The French have long since formally embraced September as the start of a New Year. Of course children go back to school, but the real collective upheaval of ‘Re-entry’ is the wholesale shift of population from its (at least) two-month long summer diaspora back into the cities. Politicians wake up, unions strike, boutique windows unveil incomprehensible fashions, hopeful new shows fill the 400+ theaters, traffic snarls, pollution spikes.
This year’s Rentree feels different from previous years. Even though my summer away was unusually long, there’s a reverse Rip van Winkle effect: everything seems exactly as I left it last spring. The economy is still flatlining. Incompetent President Hollande’s popularity has sunk another few points, to 13% (!) yanking that of his manacled Prime Minister, Valls, down with it. (Study question: Can a government still govern once it reaches negative ratings?) The ultra-rightist, charismatic Marine le Pen continues to solidify her hold on the cringing hearts of far too many Frenchmen, and when one sees so many useful local stores – hardware and office suppliers, lotto-tabac cafés, etc. – disappearing overnight, to be replaced by either banks or designer handbag boutiques, one might secretly sympathize with their conservative instincts. (By the way, how long until the banks and luxury bag companies simply merge?)

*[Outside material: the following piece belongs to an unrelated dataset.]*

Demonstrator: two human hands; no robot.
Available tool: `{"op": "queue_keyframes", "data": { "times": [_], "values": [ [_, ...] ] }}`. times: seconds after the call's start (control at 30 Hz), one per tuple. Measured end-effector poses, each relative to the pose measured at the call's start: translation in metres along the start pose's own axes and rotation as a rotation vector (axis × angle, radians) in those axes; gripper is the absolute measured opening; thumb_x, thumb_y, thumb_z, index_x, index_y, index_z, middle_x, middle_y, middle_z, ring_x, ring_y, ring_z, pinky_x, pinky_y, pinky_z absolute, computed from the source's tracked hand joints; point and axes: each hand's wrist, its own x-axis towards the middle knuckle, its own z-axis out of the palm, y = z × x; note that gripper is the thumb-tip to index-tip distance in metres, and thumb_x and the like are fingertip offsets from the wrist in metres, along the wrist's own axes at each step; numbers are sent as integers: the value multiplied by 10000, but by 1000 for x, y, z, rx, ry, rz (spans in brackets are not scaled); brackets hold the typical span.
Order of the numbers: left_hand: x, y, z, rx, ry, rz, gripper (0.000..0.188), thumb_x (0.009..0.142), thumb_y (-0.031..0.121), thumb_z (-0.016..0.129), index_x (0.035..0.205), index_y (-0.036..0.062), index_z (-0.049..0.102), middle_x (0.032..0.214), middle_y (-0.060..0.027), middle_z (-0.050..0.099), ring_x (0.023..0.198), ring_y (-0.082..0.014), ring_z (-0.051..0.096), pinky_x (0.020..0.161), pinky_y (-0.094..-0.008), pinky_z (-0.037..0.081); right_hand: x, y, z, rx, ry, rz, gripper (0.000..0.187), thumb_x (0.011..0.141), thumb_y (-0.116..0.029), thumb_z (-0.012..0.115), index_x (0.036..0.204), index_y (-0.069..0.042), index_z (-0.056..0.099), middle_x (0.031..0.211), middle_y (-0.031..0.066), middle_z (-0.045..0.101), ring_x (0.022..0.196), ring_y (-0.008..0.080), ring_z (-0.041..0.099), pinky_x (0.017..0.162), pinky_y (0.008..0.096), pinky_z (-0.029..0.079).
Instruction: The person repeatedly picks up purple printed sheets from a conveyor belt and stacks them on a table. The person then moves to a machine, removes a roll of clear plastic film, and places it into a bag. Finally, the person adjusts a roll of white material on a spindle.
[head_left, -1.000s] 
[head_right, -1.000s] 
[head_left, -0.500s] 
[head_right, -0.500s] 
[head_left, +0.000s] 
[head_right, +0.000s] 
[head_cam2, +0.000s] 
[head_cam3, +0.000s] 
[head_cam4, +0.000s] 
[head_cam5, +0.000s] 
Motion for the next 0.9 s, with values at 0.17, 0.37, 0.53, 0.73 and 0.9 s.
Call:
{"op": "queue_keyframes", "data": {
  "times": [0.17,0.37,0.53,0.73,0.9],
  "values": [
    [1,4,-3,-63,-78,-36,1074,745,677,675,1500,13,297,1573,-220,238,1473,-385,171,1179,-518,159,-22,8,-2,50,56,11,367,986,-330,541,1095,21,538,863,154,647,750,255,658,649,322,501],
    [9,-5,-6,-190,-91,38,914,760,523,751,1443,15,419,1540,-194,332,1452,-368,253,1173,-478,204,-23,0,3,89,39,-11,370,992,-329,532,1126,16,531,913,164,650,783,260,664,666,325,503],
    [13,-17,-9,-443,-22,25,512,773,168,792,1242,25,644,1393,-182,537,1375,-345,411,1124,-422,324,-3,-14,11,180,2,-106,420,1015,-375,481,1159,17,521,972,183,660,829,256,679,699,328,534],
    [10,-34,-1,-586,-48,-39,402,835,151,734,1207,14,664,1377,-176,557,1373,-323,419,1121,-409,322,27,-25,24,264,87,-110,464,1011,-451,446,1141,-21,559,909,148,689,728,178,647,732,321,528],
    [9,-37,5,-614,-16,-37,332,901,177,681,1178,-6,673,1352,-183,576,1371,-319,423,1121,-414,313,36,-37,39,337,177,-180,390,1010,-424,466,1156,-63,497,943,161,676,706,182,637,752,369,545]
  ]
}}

So why are people in the street so darned happy? A long stretch of Indian summer weather helps, of course; nothing raises dopamine like a few hours grilling in the park. Something literally deeper could be at work as well: the experience of hitting what seems like bottom, looking around, and finding that the world hasn’t ended; bottom is a place where life goes on. There’s relief in this, and release.

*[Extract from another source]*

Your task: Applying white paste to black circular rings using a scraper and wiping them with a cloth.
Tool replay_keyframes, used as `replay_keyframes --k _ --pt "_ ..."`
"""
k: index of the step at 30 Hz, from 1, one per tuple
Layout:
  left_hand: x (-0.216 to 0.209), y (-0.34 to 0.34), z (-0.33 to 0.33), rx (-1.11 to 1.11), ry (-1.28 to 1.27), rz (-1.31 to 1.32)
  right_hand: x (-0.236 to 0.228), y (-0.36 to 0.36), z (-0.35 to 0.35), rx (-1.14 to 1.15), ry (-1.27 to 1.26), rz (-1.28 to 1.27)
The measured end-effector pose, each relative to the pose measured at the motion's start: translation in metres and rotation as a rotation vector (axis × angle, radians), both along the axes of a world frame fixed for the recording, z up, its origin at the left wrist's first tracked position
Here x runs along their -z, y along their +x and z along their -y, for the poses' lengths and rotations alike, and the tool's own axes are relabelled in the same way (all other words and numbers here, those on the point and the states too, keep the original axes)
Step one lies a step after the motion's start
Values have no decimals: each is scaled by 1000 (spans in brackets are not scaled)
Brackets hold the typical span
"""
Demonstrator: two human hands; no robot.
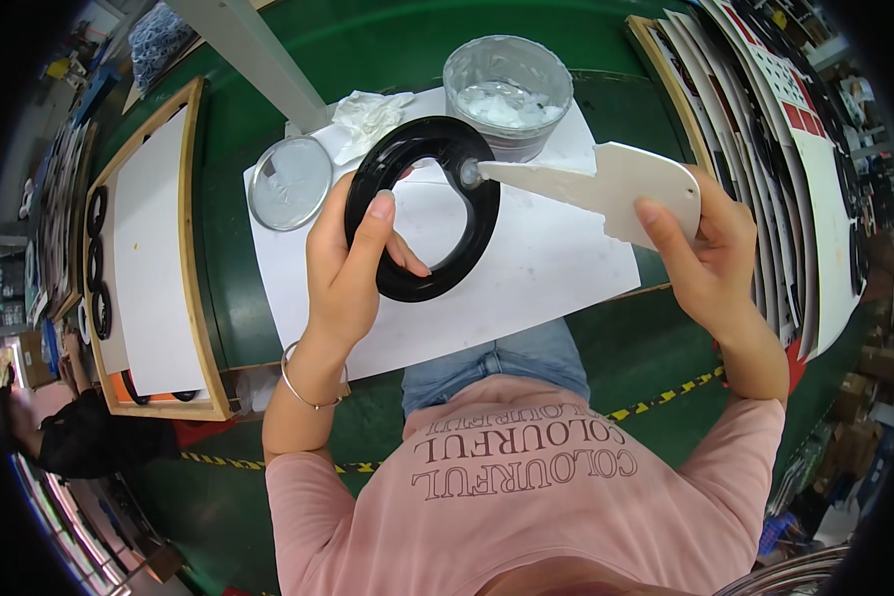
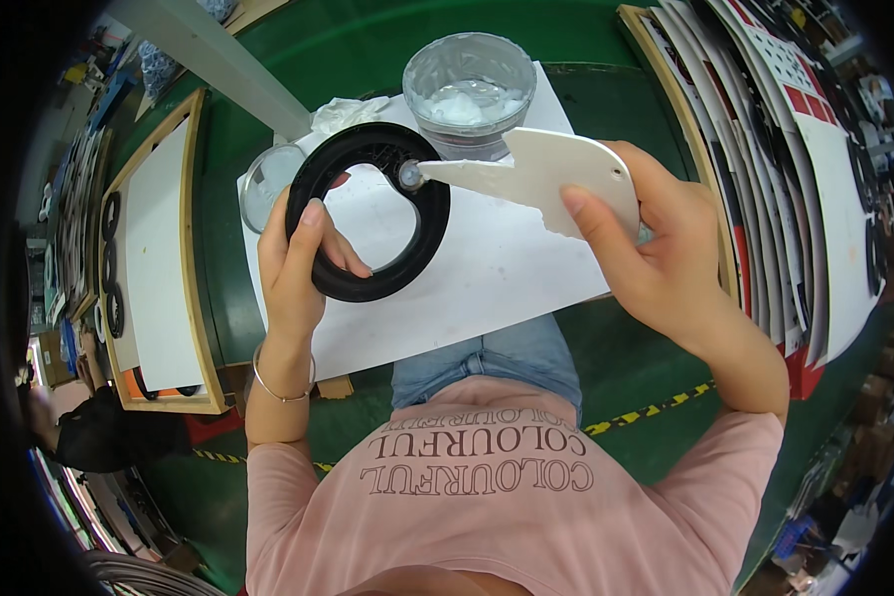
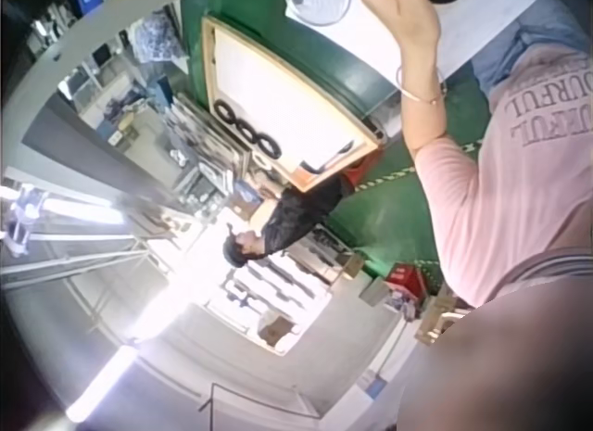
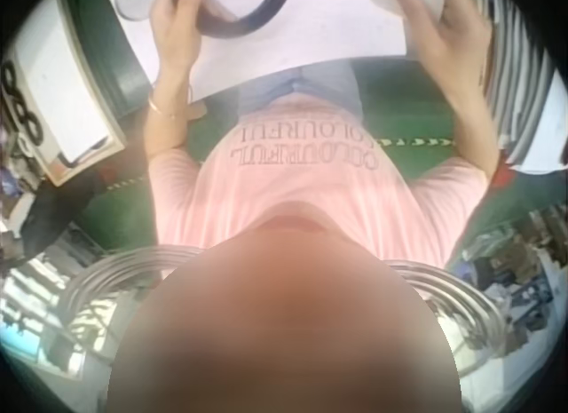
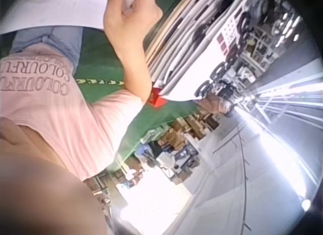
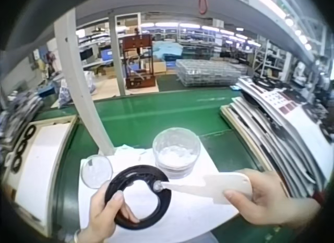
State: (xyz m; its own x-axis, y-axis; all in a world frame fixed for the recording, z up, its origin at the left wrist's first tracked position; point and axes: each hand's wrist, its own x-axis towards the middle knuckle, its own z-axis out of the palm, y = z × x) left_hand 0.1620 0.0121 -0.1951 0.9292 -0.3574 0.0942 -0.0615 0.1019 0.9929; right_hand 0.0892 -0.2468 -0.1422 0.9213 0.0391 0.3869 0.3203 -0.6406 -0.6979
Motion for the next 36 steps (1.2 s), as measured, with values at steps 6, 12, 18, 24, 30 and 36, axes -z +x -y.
replay_keyframes --k 6,12,18,24,30,36 --pt "-1 -1 1 6 -4 -6 6 3 1 -13 50 44" --pt "-2 -1 2 26 28 -19 3 5 -1 3 30 42" --pt "-3 -2 2 37 49 -36 -8 6 -5 -41 -89 22" --pt "-1 1 1 26 43 -33 -13 13 -3 -250 -239 134" --pt "2 1 0 16 5 -47 -11 15 2 -437 -361 261" --pt "1 3 -3 20 -2 -42 -10 12 12 -306 -398 226"
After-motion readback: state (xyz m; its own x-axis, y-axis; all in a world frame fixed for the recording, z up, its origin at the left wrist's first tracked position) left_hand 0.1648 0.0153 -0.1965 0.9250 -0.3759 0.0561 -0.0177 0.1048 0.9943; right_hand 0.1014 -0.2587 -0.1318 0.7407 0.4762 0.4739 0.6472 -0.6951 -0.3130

Rotting leaves create fertile soil. Moribund or sclerotic societies are often associated with an outpouring of fresh art. So in the Weimar era, so during the Soviet Union. In France, this Rentree, there’s a remarkably rich and audacious theater season moving into full swing with full houses–because however broke Parisians are, they’ll wangle a ticket for a show. And the literary Rentree is a stunning spectacle in itself, with new books cascading into and practically sliding off the tables of the bookstores–607 novels alone!
And now, enough writing. I’m off to the park, to read.